The operator uses Helm to create the necessary resources and then deploy the operator in a Kubernetes cluster. This document describes how to install, upgrade, and uninstall the operator.
You can find the operator image in GitHub Container Registry.
Use the helm install
command to install the operator Helm chart. As part of this, you must specify a “release” name for the operator.
You can override default configuration values in the chart by doing one of the following:
--value
option on the Helm command line.--set
option.You supply the –-namespace
argument from the helm install
command line to specify the namespace in which the operator will be installed. If not specified, then it defaults to default
. If the namespace does not already exist, then Helm will automatically create it (and create a default service account in the new namespace), but will not remove it when the release is uninstalled.
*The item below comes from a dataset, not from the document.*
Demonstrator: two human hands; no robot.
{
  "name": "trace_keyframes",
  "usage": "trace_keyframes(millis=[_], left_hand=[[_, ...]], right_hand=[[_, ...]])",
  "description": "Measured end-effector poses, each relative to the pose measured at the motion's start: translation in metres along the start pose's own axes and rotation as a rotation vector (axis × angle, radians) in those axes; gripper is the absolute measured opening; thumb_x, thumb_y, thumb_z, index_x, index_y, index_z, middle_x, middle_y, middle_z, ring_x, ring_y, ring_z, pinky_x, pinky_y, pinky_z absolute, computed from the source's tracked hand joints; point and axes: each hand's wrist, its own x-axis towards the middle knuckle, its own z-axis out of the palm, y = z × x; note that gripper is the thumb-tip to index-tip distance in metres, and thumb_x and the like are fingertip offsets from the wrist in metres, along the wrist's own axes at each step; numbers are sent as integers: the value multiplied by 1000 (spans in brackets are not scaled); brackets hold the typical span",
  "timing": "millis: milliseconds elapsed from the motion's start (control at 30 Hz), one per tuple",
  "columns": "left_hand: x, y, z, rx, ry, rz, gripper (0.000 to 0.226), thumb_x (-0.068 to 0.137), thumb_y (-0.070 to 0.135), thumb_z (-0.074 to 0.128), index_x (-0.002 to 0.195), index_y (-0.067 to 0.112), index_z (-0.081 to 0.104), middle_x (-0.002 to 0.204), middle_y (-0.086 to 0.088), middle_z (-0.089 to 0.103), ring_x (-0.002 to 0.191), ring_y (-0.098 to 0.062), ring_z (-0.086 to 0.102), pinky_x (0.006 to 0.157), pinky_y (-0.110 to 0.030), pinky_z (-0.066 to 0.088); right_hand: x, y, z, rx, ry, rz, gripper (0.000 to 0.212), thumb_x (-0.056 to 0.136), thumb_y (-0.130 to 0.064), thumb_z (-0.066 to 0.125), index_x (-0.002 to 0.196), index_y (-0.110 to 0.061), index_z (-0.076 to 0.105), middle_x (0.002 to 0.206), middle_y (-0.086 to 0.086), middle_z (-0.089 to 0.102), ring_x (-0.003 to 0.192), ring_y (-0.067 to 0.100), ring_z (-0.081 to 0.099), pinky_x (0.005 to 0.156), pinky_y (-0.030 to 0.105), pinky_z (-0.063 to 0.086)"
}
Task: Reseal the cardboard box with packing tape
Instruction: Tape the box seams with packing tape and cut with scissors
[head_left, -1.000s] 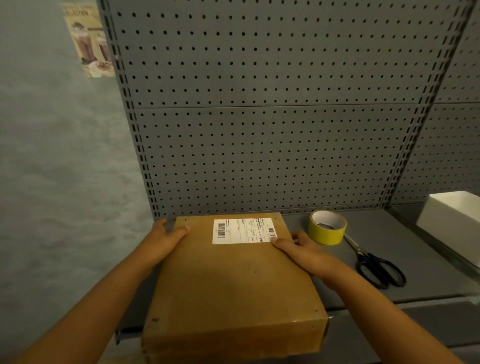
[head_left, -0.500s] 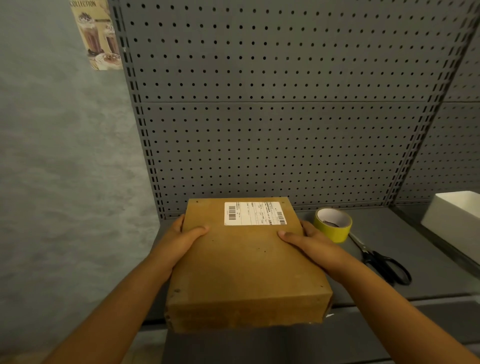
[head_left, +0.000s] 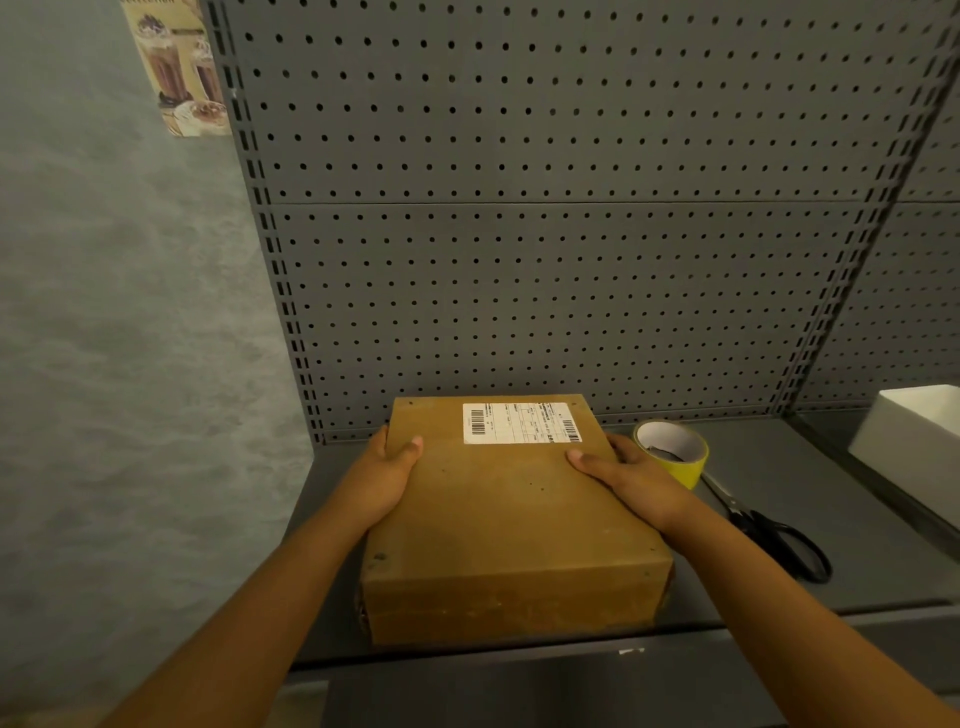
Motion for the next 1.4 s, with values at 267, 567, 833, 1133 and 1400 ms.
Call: trace_keyframes(millis=[267,567,833,1133,1400], left_hand=[[9,5,2,576,86,172,63,102,39,33,153,12,9,160,-8,5,148,-27,2,118,-43,11],[6,11,5,669,143,278,46,102,36,34,145,19,36,155,-4,27,139,-25,30,112,-40,28],[3,14,9,699,165,272,45,102,37,29,144,20,35,152,-3,30,136,-24,32,108,-38,32],[5,13,6,708,222,350,40,101,32,38,137,20,47,146,-3,40,132,-23,38,108,-36,31],[-3,69,43,153,-6,384,31,100,36,42,123,27,60,117,11,60,108,-7,54,87,-19,44]], right_hand=[[0,-1,1,-12,20,-10,70,84,-50,64,142,-24,36,132,2,55,104,19,62,87,35,53],[0,27,-42,-345,397,-185,30,96,-19,54,125,-12,57,126,13,59,106,26,58,83,31,47],[27,54,-75,-937,259,-120,45,96,-15,48,140,-24,45,152,2,36,143,24,27,118,43,19],[23,29,-68,-478,339,-265,14,97,-14,52,103,-13,65,94,10,66,91,27,60,88,36,46],[-7,-39,-44,-157,95,-546,15,97,-15,53,99,-6,64,94,7,69,85,11,62,78,27,49]])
If the namespace already exists, then Helm will use it. These are standard Helm behaviors.
Similarly, you may override the default serviceAccount
configuration value to specify a service account in the operator’s namespace, the operator will use. If not specified, then it defaults to default
(for example, the namespace’s default service account). If you want to use a different service account, then you must create the operator’s namespace and the service account before installing the operator Helm chart.
For example, using Helm 3.x:
$ kubectl create namespace weblogic-operator-namespace
$ helm install weblogic-operator kubernetes/charts/weblogic-operator \
--namespace weblogic-operator-namespace \
--values custom-values.yaml --wait
Or:
$ helm install weblogic-operator kubernetes/charts/weblogic-operator \
--namespace weblogic-operator-namespace \
--set "javaLoggingLevel=FINE" --wait
This creates a Helm release, named weblogic-operator
in the weblogic-operator-namespace
namespace, and configures a deployment and supporting resources for the operator.
You can verify the operator installation by examining the output from the helm install
command.
For more information on specifying the registry credentials when the operator image is stored in a private registry, see Operator image pull secret.
Add this repository to the Helm installation:
$ helm repo add weblogic-operator https://oracle.github.io/weblogic-kubernetes-operator/charts --force-update
Verify that the repository was added correctly:
$ helm repo list
NAME URL
weblogic-operator https://oracle.github.io/weblogic-kubernetes-operator/charts
Install the operator from the repository:
$ helm install weblogic-operator weblogic-operator/weblogic-operator
Because operator 3.0.0 introduces non-backward compatible changes, you cannot use helm upgrade
to upgrade
a 2.6.0 operator to a 3.x operator. Instead, you must delete the 2.6.0 operator and then install the
3.x operator.
The deletion of the 2.6.0 operator will not affect the Domain CustomResourceDefinition (CRD) and will not stop any WebLogic Server instances already running.
When the 3.x operator is installed, it will automatically roll any running WebLogic Server instances created by the 2.6.0 operator. This rolling restart will preserve WebLogic cluster availability guarantees (for clustered members only) similarly to any other rolling restart.
To delete the 2.6.0 operator:
$ helm delete weblogic-operator -n weblogic-operator-namespace
Then install the 3.x operator using the installation instructions above.
The following instructions will be applicable to upgrade operators within the 3.x release family as additional versions are released.
To upgrade the operator, use the helm upgrade
command. Make sure that the
weblogic-kubernetes-operator
repository on your local machine is at the
operator release to which you are upgrading. When upgrading the operator,
the helm upgrade
command requires that you supply a new Helm chart and image. For example:
$ helm upgrade \
--reuse-values \
--set image=ghcr.io/oracle/weblogic-kubernetes-operator:3.2.5 \
--namespace weblogic-operator-namespace \
--wait \
weblogic-operator \
kubernetes/charts/weblogic-operator
The helm uninstall
command is used to remove an operator release and its associated resources from the Kubernetes cluster. The release name used with the helm uninstall
command is the same release name used with the helm install
command (see Install the Helm chart). For example:
$ helm uninstall weblogic-operator -n weblogic-operator-namespace
If the operator’s namespace did not exist before the Helm chart was installed, then Helm will create it, however, helm uninstall
will not remove it.
After removing the operator deployment, you should also remove the Domain custom resource definition (CRD):
$ kubectl delete customresourcedefinition domains.weblogic.oracle
Note that the Domain custom resource definition is shared. Do not delete the CRD if there are other operators in the same cluster.